DOG EMOTION RECOGNITION IN IMAGES USING FINE-TUNED VISION TRANSFORMERS
Keywords:
vision transformer, self-attention, fine-tuning, data augmentationAbstract
Recognizing canine emotions has a practical value for veterinary practice, welfare monitoring, and safer human–dog interaction. This work investigates transformer-based image classification for dog emotion recognition and presents a complete pipeline that fine-tunes a ViT-B/16 backbone on a four-class dataset (angry, happy, relaxed, sad). Images are standardized to 224×224 and normalized to ImageNet statistics, with stochastic augmentation (flips, rotations, color jitter, brightness/contrast, and small affine shifts) to improve robustness. A new 4-way classification head is trained with differential learning rates on top of a pretrained ImageNet-21k encoder and optimized with AdamW, class-weighted cross-entropy, warm-up, cosine annealing, early stopping, and checkpointing. Post-processing includes confidence thresholding and optional temporal smoothing for video scenarios.
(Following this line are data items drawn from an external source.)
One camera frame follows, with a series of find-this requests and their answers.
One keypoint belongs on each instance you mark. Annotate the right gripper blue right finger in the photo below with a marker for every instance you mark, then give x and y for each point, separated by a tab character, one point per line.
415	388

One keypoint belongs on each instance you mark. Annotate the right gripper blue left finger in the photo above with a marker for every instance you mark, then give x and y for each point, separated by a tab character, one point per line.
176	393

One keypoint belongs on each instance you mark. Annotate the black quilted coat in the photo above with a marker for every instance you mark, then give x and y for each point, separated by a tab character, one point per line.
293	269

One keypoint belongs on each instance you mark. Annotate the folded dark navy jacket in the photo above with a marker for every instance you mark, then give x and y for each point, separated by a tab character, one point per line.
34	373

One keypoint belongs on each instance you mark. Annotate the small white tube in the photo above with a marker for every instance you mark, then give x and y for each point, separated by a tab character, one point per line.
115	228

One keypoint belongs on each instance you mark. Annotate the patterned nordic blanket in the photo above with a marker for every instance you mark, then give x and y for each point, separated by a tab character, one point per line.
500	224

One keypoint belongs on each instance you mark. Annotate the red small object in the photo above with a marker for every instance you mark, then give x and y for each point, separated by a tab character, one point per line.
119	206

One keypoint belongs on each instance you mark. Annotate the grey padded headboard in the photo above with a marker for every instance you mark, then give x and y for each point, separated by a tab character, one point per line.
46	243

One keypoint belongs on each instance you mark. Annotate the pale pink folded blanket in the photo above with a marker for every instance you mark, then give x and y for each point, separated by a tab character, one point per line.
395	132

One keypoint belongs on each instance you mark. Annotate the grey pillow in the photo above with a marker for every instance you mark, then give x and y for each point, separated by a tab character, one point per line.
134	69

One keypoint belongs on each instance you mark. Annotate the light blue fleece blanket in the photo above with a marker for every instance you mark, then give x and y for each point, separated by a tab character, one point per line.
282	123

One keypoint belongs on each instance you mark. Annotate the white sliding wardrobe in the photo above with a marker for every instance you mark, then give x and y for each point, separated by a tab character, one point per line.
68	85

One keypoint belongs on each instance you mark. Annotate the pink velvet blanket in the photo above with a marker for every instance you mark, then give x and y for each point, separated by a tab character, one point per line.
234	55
On the held-out test set, the fine-tuned ViT achieves 82,6% accuracy, outperforming a fine-tuned ResNet-50 (75,4%) and a ViT trained from scratch (68,9%). Per-class analysis shows the highest discrimination for “Happy,” while “Sad” and “Relaxed” are most frequently confused due to subtle visual overlap. These findings indicate that global self-attention in ViTs captures nuanced cues (e.g., ear position and mouth tension) better than convolutional baselines, and that transfer learning is critical under limited labeled data. The study highlights the remaining challenges in cross-breed generalization, viewpoint and lighting variation, and label subjectivity, and points toward multimodal extensions and temporally aware models for further gains.